### Exercise prompt:
Keeping pictures out, repeat the lines of the listing below exactly, starting at its first line and finishing with the one that holds "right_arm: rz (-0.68".
───── Data shown ─────
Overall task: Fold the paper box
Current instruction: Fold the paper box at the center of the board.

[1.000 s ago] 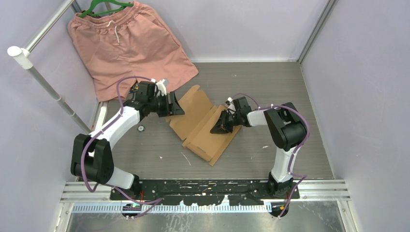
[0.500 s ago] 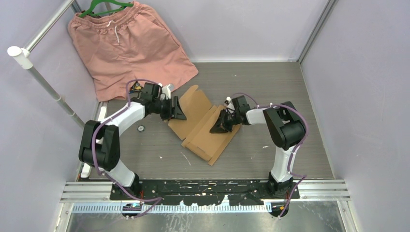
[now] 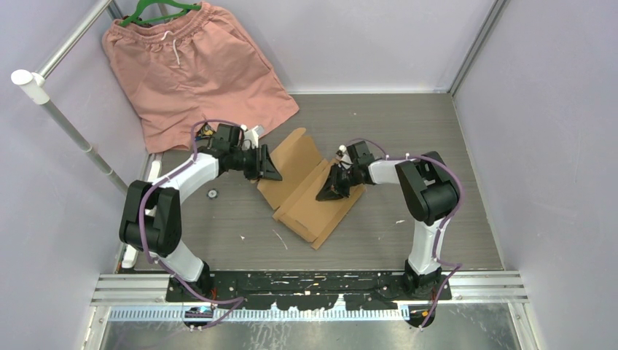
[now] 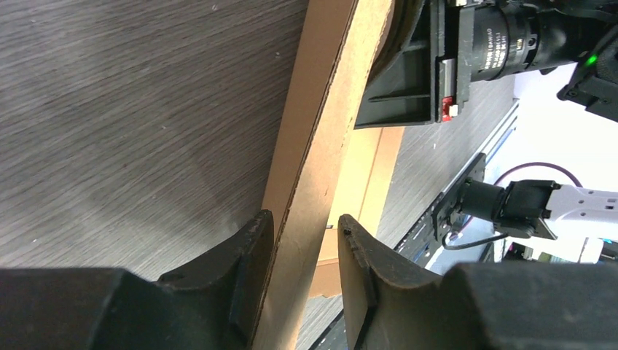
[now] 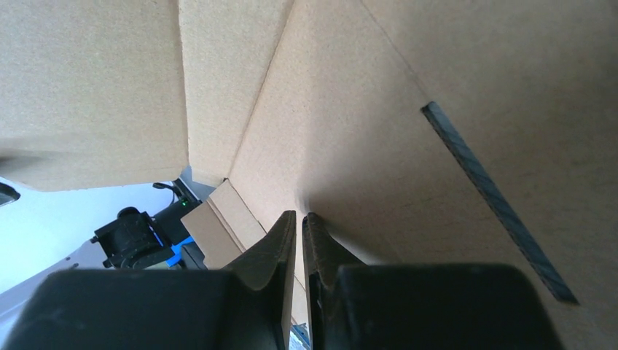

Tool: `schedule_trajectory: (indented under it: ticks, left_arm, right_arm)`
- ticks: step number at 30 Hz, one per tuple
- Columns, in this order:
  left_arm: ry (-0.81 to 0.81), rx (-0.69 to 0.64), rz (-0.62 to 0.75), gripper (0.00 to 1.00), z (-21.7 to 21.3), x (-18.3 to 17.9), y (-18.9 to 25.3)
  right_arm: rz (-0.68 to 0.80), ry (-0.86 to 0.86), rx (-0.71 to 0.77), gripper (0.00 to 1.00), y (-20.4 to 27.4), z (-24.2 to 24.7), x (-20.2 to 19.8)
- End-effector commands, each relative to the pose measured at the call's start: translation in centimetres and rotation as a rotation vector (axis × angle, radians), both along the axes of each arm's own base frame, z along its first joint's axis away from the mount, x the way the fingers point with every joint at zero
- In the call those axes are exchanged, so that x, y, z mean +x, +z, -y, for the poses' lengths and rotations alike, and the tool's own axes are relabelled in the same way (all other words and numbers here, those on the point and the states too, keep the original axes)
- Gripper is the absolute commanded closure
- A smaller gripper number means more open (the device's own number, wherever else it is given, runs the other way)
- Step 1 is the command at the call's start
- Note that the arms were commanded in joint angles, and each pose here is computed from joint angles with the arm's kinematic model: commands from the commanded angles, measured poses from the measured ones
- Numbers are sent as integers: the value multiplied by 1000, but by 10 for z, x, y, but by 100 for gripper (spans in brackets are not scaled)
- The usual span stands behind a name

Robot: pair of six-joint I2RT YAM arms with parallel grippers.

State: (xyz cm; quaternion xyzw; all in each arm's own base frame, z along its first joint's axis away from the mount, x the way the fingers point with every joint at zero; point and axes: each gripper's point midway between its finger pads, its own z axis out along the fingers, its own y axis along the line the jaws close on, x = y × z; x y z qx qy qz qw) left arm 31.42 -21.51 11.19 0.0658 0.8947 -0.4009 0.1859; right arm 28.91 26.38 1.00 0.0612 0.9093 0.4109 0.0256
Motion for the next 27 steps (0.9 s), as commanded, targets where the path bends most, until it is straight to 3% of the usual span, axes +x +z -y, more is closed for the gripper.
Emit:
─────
### Task response:
Overall task: Fold the paper box
Current instruction: Fold the paper box at the center of the board.

[1.000 s ago] 
[0.500 s ago] 
[now] 
[now] 
[now] 

Tool: `schedule_trajectory: (indented under it: ticks, left_arm, right_arm)`
- ticks: step number at 30 Hz, one per tuple
- Columns, in this order:
  left_arm: ry (-0.81 to 0.81), rx (-0.69 to 0.64), rz (-0.62 to 0.75), gripper (0.00 to 1.00), z (-21.7 to 21.3), x (-18.3 to 17.9), y (-18.9 to 25.3)
  right_arm: rz (-0.68 to 0.80), ry (-0.86 to 0.86), rx (-0.71 to 0.77), gripper (0.00 to 1.00), y (-20.4 to 27.4), z (-24.2 to 24.7), x (-20.2 to 19.8)

Nothing further belongs to this answer.